見知らぬ土地の見知らぬ強者。どうにも胸の高鳴りを押さえられない。出場願望が強くなる。

グッと胸の辺りを静かに力強く握った。

「まぁその話は後ででもできるから帰ってからゆっくりするとしようか。もうすぐワーウルフの目撃のあった地点だ。気を引き締めてね」

そろそろ戦闘準備に入るように指示を出す。

「アッシュさん!」

瞬間、突如木の上から気配を、明確な殺気を感じ取った。
アッシュよりも早く気配を感じ取ったので大きく声を掛ける。

「わかってる!」

ヨハンの声に同調するアッシュは、地面を踏み抜いて後方に飛び退いた。
直後、地面がドスンと鈍い音を鳴らす。

「……出やがったな」

モーズも腰から剣をスラッと抜き放ち、それまでの態度から一変して真剣な眼差しを目の前に向け臨戦態勢に入った。

「さすがだね。鉄で出来たこいつが見ての通りだ。アイツの攻撃、腕力は尋常ではない」

アッシュが鉄の防具であてがわれた胸のところを、冷や汗を流しながら指先を使ってゆっくりと触る。
そこにはくっきりと爪痕が残っていた。

「まともに喰らえば即死。運よく生きていても重症は避けられないね」
「……あ、ああ」

チラリと横目に見るモーズはその傷がもたらす事態にゴクッと息を呑むのは、鉄製の防具に易々と傷を付けるその爪痕に驚愕を示す。

「ガルウゥゥゥ…………――――」

目の前の人型の獣がヨハン達を見ながら低い唸り声をあげた。

「動きを止めるなよ」
「ああ」
「はい」

現れたのは身体中を濃い茶と白の体毛を生やせた狼の顔をした魔物。
ワーウルフと呼ばれるその魔物の手、指先からは長く伸びた爪が鋭利な刃物と化しているのは既に確認している。その頑強さを物語るように、爪の先にはアッシュの鎧の削り取った部分が凝縮されて引っ付いていた。

「グゥ」

ワーウルフは爪に付いた鉄の塊を、腕を振るって横に飛ばすと地面でガシャっと音を立てる。

「こいつがワーウルフ……」

初めてみる魔物をしっかりと見た。

「そうだ。アイツの攻撃は爪だけではない。あの牙にも十分に気を付けろ」

小さく開けた口から見える獣独特のその牙と長く伸びた爪。
人間の平均的な大人の男以上の体格のワーウルフは全身が筋肉質であり、肉体的には普通の人間を遥かに上回る。

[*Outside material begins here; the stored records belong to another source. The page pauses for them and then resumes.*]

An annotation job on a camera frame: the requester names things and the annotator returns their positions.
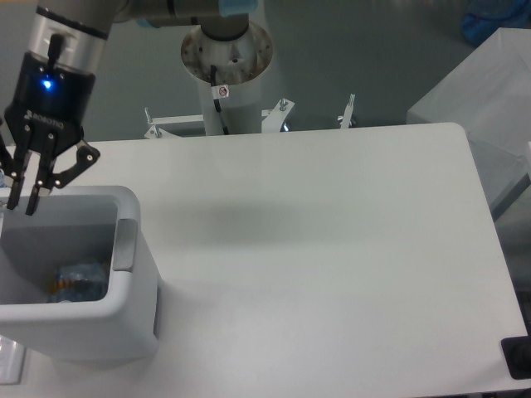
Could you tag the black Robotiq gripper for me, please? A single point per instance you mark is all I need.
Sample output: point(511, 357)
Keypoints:
point(45, 108)

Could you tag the crushed clear plastic bottle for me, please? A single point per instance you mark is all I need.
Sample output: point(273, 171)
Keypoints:
point(87, 282)

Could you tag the blue snack wrapper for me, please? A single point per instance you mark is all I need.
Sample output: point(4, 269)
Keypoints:
point(57, 284)

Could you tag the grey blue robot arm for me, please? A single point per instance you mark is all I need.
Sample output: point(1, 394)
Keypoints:
point(72, 35)

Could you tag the white trash can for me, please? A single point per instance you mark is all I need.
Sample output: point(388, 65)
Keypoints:
point(75, 225)

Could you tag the blue white packet at left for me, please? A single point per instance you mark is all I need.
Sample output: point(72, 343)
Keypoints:
point(3, 183)

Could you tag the white covered side table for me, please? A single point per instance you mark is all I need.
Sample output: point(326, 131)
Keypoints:
point(488, 95)

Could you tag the blue bag in background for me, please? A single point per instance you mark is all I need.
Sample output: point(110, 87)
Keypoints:
point(483, 18)

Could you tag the black device at table edge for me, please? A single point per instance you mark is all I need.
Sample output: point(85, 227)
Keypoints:
point(516, 352)

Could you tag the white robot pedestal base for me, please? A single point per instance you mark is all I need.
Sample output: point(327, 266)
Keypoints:
point(228, 75)

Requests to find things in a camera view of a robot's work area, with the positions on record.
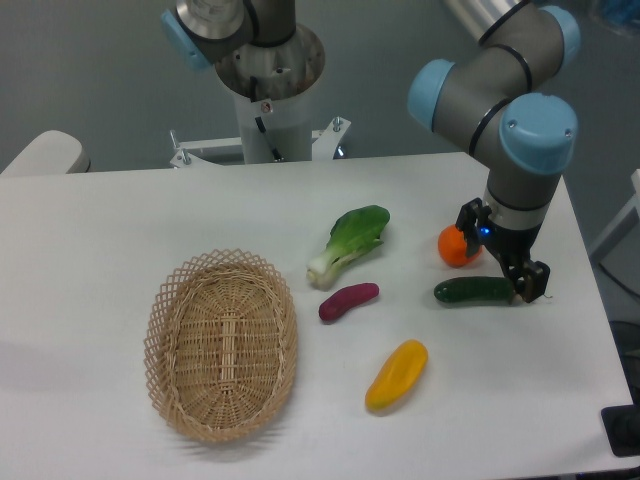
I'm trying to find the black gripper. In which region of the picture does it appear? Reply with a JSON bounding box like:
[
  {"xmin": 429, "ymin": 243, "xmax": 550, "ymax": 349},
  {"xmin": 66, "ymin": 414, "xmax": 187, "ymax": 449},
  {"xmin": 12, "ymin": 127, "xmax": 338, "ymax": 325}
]
[{"xmin": 455, "ymin": 198, "xmax": 550, "ymax": 303}]

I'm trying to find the dark green cucumber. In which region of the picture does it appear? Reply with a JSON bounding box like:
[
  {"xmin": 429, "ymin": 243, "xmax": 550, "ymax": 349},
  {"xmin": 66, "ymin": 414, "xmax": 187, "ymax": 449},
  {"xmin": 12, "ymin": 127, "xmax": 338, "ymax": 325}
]
[{"xmin": 433, "ymin": 276, "xmax": 515, "ymax": 304}]

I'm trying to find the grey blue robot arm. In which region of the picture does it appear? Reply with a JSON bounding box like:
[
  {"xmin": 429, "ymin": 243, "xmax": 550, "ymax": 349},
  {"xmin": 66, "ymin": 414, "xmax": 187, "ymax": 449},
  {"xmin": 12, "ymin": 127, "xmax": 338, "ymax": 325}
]
[{"xmin": 161, "ymin": 1, "xmax": 581, "ymax": 302}]

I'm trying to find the orange fruit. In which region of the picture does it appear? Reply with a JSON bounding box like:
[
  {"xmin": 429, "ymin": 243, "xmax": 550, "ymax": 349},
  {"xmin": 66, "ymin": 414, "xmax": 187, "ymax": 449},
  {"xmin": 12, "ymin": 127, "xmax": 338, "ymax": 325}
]
[{"xmin": 437, "ymin": 225, "xmax": 482, "ymax": 268}]

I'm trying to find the green bok choy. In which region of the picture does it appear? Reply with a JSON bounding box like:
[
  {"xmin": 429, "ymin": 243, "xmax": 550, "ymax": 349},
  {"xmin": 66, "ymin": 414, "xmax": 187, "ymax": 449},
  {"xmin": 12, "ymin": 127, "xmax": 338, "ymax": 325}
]
[{"xmin": 306, "ymin": 205, "xmax": 390, "ymax": 290}]

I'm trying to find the yellow mango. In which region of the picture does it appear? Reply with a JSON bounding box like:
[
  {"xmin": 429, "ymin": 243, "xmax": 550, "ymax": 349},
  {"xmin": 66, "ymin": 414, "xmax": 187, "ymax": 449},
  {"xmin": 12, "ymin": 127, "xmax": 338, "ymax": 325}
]
[{"xmin": 365, "ymin": 339, "xmax": 429, "ymax": 413}]

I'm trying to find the purple sweet potato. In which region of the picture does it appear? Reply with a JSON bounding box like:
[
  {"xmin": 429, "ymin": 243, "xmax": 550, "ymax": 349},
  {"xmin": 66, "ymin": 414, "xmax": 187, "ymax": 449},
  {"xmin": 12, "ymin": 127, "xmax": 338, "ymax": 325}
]
[{"xmin": 318, "ymin": 282, "xmax": 380, "ymax": 323}]

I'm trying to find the black box at edge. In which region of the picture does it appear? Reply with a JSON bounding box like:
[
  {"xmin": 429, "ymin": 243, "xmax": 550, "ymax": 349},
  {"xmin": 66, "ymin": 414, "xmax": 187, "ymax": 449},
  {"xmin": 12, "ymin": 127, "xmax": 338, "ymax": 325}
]
[{"xmin": 601, "ymin": 404, "xmax": 639, "ymax": 457}]

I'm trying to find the woven wicker basket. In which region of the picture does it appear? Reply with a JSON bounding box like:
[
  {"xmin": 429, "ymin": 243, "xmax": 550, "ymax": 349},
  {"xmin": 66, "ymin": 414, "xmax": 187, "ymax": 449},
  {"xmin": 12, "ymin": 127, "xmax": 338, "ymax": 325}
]
[{"xmin": 144, "ymin": 249, "xmax": 298, "ymax": 442}]

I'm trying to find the white chair armrest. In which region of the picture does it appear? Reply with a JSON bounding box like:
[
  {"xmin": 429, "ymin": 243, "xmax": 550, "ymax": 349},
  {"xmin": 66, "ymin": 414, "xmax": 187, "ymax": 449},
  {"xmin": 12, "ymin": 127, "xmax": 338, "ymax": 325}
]
[{"xmin": 1, "ymin": 130, "xmax": 91, "ymax": 178}]

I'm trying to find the white frame at right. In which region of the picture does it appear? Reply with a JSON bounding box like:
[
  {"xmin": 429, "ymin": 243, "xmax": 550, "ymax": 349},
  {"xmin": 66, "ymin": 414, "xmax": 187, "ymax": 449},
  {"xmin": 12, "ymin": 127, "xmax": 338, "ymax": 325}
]
[{"xmin": 587, "ymin": 169, "xmax": 639, "ymax": 264}]

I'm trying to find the white pedestal base frame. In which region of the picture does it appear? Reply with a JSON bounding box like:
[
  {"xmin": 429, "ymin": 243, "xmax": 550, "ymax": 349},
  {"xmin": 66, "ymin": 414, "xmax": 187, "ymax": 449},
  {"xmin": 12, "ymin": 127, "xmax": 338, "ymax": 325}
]
[{"xmin": 169, "ymin": 116, "xmax": 352, "ymax": 169}]

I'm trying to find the black cable on pedestal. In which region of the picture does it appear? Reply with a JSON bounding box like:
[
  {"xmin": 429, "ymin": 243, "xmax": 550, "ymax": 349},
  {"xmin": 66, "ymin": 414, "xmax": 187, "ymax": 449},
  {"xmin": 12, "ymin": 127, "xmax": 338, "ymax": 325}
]
[{"xmin": 248, "ymin": 74, "xmax": 284, "ymax": 163}]

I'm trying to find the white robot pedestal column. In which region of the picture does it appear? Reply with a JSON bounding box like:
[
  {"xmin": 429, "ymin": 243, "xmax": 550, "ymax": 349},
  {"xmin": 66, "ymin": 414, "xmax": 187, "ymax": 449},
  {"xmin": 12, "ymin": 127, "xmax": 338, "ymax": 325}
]
[{"xmin": 215, "ymin": 24, "xmax": 325, "ymax": 136}]

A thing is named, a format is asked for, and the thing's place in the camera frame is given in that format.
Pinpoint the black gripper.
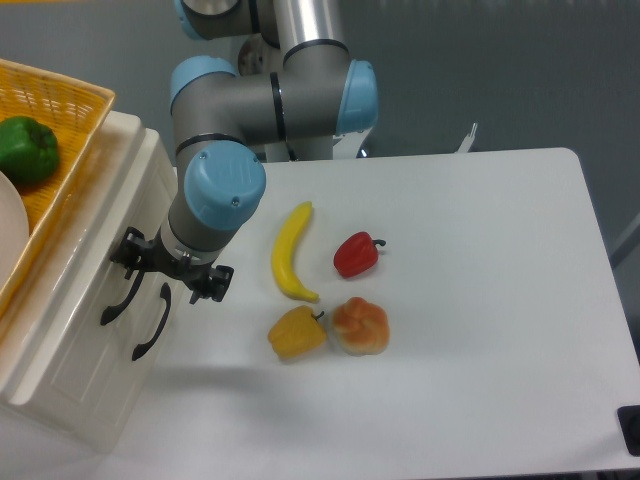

事前に確認していたことと一致していた。対峙するのは初めてだが授業で習ったこととそれほど大差はない。

「(たしか、ワーウルフは好戦的でその攻撃手段はあの鋭い爪と牙によるもの。それに加えてその爪と牙を食い込ませるための尋常ならざる脚力による踏み込み)」

ジッと観察しながら思い出していた。

「こいつ一匹程度ならあたしだけで大丈夫だって」

背後から聞こえる声、ニーナはいつもの調子。

「あんたは大人しくあたいと一緒に後方支援さね」
「えぇっ?」
「そうやって調子に乗って傷を負われる方が面倒さ」
「でも大丈夫だよ?」
「いいから最初はあいつらに任せな」
「ぶぅううっ」

どう聞いても残念がっているその声。
チラリと背後を振り向くと、予想通りニーナは頬を膨らませている。

「余所見している暇はないぜ!」
「わかってます」

モーズの声に反応して前を向くと、ワーウルフが前傾姿勢になって脚に力を込めるのが見えた。